Scientific classification
- Kingdom: Plantae
- Clade: Tracheophytes
- Clade: Angiosperms
- Clade: Eudicots
- Clade: Rosids
- Order: Myrtales
- Family: Myrtaceae
- Subfamily: Myrtoideae
- Tribe: Eucalypteae
- Genus: Allosyncarpia S.T.Blake
- Species: A. ternata
- Binomial name: Allosyncarpia ternata S.T.Blake

= Allosyncarpia =

- Genus: Allosyncarpia
- Species: ternata
- Authority: S.T.Blake
- Parent authority: S.T.Blake

Genus of flowering plants

Allosyncarpia is a genus of plant in the eucalypt family Myrtaceae. It contains a single species, Allosyncarpia ternata, which is endemic to the Northern Territory, Australia. Both were described in 1981 by Stanley Thatcher Blake of the Queensland Herbarium.

==Description==
Allosyncarpia ternata is a spreading, shady tree with grey fibrous bark, reaching about 18 m in height. The leaves are somewhat stiff and arranged in whorls of three around the twigs, each attached by a petiole up to 10 mm long. The leaves grow up to 11 cm long and 3 cm wide, and are narrowly ovate to elliptic, with 16–22 pairs of lateral veins.

Flowers are arranged in groups of three in racemose or paniculate inflorescences. They have five petals and numerous stamens. The fruit is a two-celled capsule which splits open at maturity, but usually only one cell contains a seed.

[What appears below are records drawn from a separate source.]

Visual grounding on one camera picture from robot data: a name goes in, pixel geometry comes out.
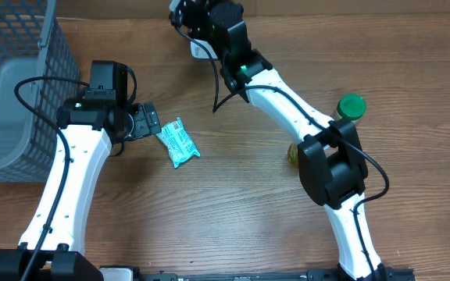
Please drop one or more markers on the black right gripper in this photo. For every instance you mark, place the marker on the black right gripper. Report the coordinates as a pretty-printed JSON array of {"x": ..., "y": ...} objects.
[{"x": 203, "y": 37}]

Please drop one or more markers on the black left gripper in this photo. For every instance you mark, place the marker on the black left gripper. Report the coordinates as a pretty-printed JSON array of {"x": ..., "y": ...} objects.
[{"x": 143, "y": 128}]

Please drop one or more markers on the teal white wipes packet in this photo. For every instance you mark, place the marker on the teal white wipes packet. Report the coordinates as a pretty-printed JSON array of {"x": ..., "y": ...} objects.
[{"x": 178, "y": 143}]

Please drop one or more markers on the yellow liquid bottle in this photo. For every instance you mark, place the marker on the yellow liquid bottle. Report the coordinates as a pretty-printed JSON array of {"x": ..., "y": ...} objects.
[{"x": 292, "y": 155}]

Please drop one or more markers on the green lid jar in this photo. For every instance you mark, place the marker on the green lid jar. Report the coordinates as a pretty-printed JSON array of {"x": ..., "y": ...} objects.
[{"x": 351, "y": 107}]

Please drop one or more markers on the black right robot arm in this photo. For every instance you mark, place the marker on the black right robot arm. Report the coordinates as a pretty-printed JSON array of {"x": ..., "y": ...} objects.
[{"x": 331, "y": 163}]

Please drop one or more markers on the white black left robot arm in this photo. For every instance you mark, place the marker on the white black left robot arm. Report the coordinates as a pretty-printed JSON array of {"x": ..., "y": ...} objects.
[{"x": 87, "y": 126}]

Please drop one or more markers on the white barcode scanner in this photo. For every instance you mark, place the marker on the white barcode scanner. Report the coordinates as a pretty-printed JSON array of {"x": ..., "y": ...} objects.
[{"x": 201, "y": 50}]

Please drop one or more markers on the grey plastic mesh basket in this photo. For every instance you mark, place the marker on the grey plastic mesh basket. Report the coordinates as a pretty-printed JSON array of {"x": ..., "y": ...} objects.
[{"x": 36, "y": 67}]

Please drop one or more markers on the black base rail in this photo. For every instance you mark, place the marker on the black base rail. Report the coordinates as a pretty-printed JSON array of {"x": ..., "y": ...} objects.
[{"x": 240, "y": 277}]

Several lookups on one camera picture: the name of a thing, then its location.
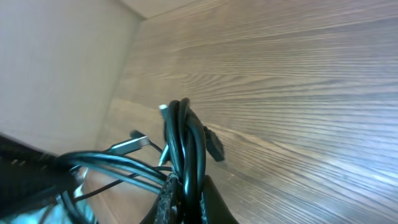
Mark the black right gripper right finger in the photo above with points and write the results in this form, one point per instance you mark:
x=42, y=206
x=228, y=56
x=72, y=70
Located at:
x=213, y=208

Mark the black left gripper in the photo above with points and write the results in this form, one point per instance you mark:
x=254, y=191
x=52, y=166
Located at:
x=30, y=178

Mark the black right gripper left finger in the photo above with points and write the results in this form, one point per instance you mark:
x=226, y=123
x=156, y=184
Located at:
x=166, y=208

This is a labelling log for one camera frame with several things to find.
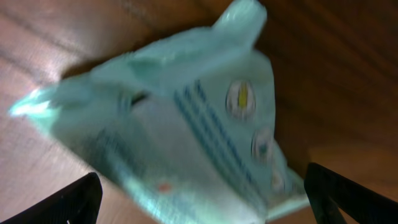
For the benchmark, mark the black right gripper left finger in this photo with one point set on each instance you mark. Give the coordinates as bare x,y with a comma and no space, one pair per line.
77,203

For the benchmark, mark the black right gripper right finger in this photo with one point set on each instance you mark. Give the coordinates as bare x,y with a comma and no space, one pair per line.
330,193

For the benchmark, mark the light green wipes pack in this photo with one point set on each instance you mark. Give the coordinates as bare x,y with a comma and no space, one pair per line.
184,125

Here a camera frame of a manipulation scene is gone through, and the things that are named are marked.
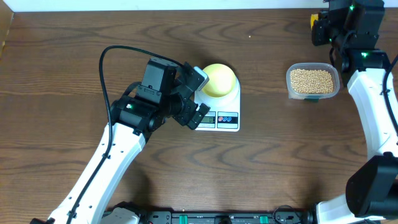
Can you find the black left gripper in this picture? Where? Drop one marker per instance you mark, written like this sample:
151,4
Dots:
188,110

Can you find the soybeans in container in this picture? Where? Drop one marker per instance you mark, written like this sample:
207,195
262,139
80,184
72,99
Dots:
311,81

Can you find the yellow plastic measuring scoop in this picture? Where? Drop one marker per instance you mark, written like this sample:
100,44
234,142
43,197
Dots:
314,17

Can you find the pale yellow bowl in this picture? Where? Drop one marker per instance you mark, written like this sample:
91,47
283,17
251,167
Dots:
221,82

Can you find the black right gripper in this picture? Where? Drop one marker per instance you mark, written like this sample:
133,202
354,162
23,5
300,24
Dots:
317,37

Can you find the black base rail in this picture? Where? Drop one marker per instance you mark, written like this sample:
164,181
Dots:
283,216

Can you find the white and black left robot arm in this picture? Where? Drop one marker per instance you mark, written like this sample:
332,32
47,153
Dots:
144,106

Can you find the clear plastic container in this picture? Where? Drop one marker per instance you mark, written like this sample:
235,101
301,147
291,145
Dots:
313,66

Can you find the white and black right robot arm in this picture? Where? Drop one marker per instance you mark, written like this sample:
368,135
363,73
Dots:
351,28

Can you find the white digital kitchen scale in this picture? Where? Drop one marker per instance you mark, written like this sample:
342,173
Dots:
225,111

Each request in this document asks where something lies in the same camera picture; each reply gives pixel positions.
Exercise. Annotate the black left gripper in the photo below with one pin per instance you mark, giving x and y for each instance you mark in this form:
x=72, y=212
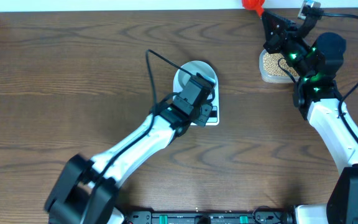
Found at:
x=204, y=109

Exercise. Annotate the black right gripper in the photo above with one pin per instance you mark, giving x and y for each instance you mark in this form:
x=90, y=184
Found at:
x=275, y=40

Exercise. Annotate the red measuring scoop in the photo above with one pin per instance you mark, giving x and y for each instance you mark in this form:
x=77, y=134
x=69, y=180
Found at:
x=254, y=5

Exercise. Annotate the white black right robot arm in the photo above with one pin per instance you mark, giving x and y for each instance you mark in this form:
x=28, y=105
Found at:
x=319, y=101

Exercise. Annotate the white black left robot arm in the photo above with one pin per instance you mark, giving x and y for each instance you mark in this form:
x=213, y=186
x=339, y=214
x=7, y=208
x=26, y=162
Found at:
x=86, y=190

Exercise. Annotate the white digital kitchen scale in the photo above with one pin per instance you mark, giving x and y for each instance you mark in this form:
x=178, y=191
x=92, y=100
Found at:
x=213, y=97

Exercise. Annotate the grey round bowl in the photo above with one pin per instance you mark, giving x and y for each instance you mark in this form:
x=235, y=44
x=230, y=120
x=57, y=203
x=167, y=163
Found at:
x=196, y=66

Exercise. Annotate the soybeans pile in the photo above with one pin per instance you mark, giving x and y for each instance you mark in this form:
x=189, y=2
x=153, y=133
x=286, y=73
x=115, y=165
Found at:
x=272, y=63

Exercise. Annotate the clear plastic soybean container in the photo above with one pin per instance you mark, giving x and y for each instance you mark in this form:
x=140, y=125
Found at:
x=273, y=79

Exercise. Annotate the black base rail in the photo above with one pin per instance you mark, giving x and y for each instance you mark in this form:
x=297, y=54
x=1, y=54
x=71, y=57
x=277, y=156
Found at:
x=260, y=215

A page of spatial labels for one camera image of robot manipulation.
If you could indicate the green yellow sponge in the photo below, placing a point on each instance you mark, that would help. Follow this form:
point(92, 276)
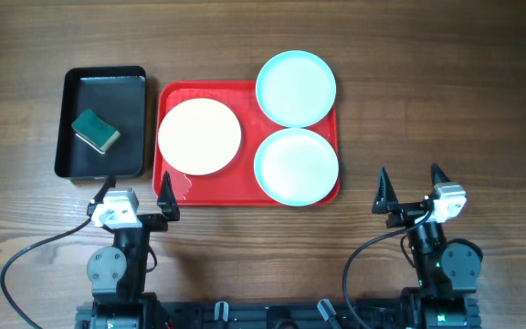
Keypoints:
point(98, 134)

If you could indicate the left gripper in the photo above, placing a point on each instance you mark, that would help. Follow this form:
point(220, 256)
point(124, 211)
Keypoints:
point(169, 201)

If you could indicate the white round plate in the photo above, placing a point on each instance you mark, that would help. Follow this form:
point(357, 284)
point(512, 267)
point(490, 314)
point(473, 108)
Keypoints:
point(199, 136)

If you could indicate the black rectangular tray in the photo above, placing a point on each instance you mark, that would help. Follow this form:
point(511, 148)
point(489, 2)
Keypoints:
point(118, 96)

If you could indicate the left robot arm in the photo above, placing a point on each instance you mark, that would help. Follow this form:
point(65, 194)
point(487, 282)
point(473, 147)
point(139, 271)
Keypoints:
point(118, 272)

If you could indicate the light blue plate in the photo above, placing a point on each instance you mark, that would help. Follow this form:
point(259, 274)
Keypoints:
point(295, 89)
point(296, 167)

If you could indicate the red plastic tray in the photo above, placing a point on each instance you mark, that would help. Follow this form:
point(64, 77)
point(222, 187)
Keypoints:
point(235, 185)

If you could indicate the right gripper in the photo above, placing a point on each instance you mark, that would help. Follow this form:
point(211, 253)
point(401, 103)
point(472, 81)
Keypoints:
point(407, 211)

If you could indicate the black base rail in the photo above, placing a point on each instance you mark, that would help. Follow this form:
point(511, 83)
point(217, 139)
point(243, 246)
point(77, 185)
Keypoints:
point(281, 315)

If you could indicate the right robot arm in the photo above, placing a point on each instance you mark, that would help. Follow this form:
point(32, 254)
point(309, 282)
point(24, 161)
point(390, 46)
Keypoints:
point(447, 270)

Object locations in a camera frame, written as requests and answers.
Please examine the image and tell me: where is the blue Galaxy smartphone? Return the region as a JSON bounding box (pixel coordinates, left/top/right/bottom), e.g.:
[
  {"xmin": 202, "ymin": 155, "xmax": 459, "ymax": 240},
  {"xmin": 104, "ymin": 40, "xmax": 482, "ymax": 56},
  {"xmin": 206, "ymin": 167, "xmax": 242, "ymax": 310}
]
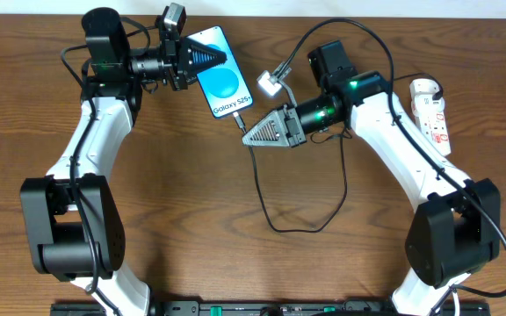
[{"xmin": 189, "ymin": 25, "xmax": 253, "ymax": 119}]

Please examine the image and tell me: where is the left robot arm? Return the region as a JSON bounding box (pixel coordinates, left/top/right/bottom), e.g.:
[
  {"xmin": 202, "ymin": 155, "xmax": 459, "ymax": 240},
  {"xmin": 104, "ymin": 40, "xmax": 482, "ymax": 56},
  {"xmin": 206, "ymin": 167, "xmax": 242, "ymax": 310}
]
[{"xmin": 19, "ymin": 3, "xmax": 227, "ymax": 315}]

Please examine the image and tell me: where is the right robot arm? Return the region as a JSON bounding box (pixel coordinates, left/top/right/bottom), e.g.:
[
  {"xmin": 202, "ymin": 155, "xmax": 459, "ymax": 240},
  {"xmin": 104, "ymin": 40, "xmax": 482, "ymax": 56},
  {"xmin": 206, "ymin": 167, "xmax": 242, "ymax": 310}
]
[{"xmin": 242, "ymin": 40, "xmax": 501, "ymax": 315}]

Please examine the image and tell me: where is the white power strip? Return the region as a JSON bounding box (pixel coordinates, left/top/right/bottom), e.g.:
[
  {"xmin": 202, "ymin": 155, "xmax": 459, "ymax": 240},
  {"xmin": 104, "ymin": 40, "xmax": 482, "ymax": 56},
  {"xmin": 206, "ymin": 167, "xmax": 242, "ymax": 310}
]
[{"xmin": 409, "ymin": 78, "xmax": 451, "ymax": 156}]

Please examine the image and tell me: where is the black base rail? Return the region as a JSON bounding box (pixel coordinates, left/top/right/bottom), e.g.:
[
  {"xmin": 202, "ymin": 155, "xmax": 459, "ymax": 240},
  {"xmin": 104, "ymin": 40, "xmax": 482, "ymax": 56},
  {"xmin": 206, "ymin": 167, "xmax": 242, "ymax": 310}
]
[{"xmin": 49, "ymin": 299, "xmax": 491, "ymax": 316}]

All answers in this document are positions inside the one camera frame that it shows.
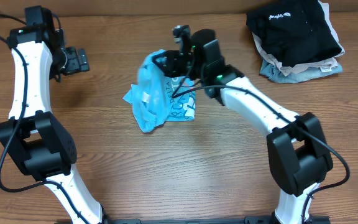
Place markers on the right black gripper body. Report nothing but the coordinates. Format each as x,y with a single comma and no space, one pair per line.
181,66

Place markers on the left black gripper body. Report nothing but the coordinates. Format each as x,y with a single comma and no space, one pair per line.
81,61

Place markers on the light blue t-shirt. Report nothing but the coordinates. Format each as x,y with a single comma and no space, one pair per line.
152,101

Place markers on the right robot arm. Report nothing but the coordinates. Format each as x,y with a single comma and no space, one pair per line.
297,152

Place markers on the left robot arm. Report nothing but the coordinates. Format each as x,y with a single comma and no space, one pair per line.
32,136

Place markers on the brown cardboard backboard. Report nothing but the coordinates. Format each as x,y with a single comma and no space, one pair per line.
68,8

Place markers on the grey-blue folded shirt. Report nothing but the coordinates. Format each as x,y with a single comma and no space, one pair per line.
272,73

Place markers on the black folded shirt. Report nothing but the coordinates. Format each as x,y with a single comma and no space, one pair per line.
294,32

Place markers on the beige folded shirt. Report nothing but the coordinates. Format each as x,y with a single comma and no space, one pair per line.
328,63

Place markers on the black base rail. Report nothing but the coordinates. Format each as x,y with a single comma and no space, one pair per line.
191,221

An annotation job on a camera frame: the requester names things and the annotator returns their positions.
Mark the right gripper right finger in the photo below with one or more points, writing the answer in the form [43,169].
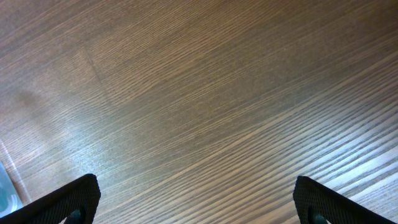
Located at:
[316,203]

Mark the clear plastic container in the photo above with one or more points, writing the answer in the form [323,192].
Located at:
[9,198]

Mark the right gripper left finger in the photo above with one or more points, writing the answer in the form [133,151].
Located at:
[75,202]

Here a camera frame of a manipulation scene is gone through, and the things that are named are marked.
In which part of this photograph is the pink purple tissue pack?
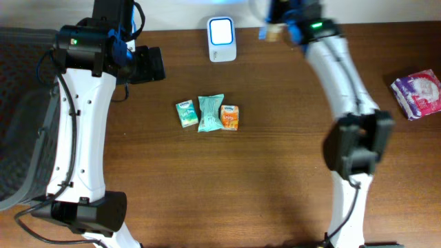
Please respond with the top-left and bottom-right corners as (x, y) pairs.
(390, 70), (440, 121)

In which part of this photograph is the small orange tissue packet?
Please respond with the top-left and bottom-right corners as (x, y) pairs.
(220, 105), (239, 131)

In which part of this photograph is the small green tissue packet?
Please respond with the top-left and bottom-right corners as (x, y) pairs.
(176, 100), (198, 128)

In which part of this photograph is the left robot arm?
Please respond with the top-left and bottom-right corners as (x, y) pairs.
(28, 0), (165, 247)

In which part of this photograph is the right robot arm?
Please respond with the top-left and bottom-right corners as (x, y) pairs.
(261, 0), (394, 247)

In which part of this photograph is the white tube with gold cap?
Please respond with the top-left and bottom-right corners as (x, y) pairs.
(258, 23), (285, 42)

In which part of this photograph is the white barcode scanner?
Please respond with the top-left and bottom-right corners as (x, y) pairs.
(207, 17), (237, 63)

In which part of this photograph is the grey plastic mesh basket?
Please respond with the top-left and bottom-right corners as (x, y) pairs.
(1, 28), (60, 210)

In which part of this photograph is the teal wet wipes packet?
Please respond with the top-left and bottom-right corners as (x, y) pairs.
(198, 94), (225, 132)

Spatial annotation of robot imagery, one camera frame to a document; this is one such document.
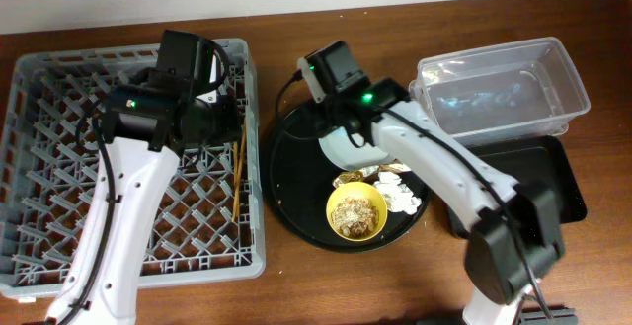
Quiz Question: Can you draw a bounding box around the wooden chopstick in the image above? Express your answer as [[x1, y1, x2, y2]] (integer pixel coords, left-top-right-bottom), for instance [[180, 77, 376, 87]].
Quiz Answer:
[[231, 142, 239, 222], [235, 118, 247, 223]]

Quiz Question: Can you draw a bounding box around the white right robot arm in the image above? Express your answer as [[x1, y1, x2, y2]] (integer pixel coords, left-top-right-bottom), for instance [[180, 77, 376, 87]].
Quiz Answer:
[[297, 41, 565, 324]]

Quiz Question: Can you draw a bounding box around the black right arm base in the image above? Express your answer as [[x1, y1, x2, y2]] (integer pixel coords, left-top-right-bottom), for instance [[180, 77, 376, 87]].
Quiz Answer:
[[514, 305, 579, 325]]

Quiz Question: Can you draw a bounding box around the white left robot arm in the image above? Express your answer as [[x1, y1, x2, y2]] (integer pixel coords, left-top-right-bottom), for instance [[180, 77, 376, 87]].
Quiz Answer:
[[44, 30, 242, 324]]

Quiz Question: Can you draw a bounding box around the grey plastic dishwasher rack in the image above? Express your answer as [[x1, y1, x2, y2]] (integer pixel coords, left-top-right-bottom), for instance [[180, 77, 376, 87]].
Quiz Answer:
[[1, 39, 266, 301]]

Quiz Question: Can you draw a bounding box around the white round plate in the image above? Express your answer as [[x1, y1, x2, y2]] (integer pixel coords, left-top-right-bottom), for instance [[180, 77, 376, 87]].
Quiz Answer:
[[318, 127, 395, 171]]

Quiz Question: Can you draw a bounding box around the round black tray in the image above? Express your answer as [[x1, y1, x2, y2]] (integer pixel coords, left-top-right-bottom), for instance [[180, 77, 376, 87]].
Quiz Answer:
[[260, 102, 434, 253]]

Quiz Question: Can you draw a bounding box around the gold snack wrapper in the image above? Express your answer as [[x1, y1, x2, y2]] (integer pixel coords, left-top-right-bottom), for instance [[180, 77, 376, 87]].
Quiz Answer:
[[332, 161, 411, 188]]

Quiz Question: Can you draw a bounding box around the yellow bowl with food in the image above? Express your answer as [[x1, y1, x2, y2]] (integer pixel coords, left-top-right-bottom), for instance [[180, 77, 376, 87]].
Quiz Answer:
[[326, 182, 388, 242]]

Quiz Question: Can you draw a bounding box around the crumpled white tissue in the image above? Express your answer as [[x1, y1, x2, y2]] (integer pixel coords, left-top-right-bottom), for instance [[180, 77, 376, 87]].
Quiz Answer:
[[373, 172, 422, 215]]

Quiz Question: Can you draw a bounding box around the clear plastic bin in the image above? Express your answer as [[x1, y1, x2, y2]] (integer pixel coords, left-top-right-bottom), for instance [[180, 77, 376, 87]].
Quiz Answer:
[[409, 37, 591, 146]]

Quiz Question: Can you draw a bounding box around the black rectangular tray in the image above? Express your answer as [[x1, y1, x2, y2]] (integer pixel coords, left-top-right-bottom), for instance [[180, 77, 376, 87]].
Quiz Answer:
[[469, 136, 588, 223]]

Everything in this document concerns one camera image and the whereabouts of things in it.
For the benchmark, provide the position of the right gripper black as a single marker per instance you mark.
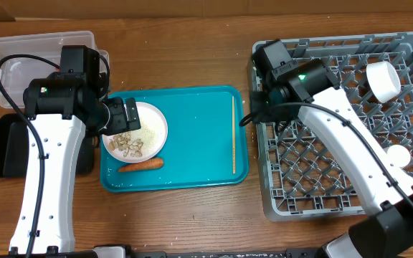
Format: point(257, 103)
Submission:
point(261, 104)

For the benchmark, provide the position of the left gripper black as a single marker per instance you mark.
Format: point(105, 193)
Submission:
point(120, 123)

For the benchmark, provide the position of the pink plate with food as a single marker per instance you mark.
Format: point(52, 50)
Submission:
point(142, 144)

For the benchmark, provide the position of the pale green bowl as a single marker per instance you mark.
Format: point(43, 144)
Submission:
point(399, 155)

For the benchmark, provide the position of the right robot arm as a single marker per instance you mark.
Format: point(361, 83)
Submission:
point(312, 93)

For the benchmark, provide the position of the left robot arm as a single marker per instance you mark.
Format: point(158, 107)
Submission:
point(60, 111)

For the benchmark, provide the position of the orange carrot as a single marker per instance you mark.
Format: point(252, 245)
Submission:
point(150, 164)

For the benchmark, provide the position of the teal plastic tray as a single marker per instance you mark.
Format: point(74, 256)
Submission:
point(198, 149)

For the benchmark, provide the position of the clear plastic bin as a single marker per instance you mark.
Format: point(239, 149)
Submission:
point(16, 74)

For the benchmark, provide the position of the black tray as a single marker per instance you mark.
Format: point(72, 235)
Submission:
point(14, 149)

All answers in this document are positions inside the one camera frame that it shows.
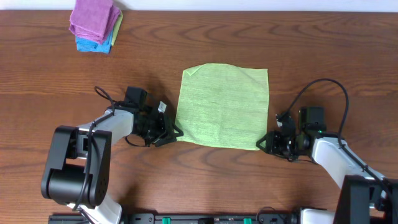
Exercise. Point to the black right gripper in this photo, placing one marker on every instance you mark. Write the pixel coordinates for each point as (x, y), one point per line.
(273, 143)

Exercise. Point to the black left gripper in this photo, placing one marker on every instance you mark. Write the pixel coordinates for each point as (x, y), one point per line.
(165, 129)

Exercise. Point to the green microfiber cloth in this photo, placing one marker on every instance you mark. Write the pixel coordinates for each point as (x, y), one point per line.
(222, 105)

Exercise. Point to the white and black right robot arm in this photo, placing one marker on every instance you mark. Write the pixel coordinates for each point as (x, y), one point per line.
(366, 196)

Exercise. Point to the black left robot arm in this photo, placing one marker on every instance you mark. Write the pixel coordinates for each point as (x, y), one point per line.
(77, 169)

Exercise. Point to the folded blue cloth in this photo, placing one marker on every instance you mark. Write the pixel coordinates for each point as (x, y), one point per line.
(85, 45)

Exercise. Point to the folded yellow-green cloth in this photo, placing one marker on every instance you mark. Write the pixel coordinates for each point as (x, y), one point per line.
(116, 28)

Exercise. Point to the folded purple cloth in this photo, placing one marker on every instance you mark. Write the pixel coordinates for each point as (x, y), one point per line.
(93, 19)

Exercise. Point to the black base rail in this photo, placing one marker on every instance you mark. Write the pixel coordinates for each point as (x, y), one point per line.
(265, 218)

==Distribution and habitat==
They grow in sandstone gorges along creeks emerging from the Arnhem Land plateau. The tree dominates the closed monsoon rainforest communities along the sandstone escarpment of the western Arnhem Land Plateau. The distribution of the species appears to be limited to areas not subject to wildfire.

==Ecology==
Allosyncarpia dominated rainforest is an important vegetation community along the floristic boundary between the patches of monsoon forest that are sheltered from wildfire, and the fire-tolerant, eucalypt dominated, tropical savannas.
A species of sandstone favouring monitor, the long-tailed Varanus glebopalma, is closely associated with Allosyncarpia woodland in some parts of its range.

==Conservation status==
This plant has been assessed as being of least concern under the Northern Territory government's Territory Parks and Wildlife Conservation Act. As of March 2026, the International Union for Conservation of Nature has not rated this species.

==Etymology==
The common name anbinik comes from the Kundedjnjenghmi and Kundjeyhmi dialects of Bininj Kunwok, spoken in West Arnhem Land. In other dialects, such as the Kunwinjku spoken in Gunbalanya, the tree is known as manbinik.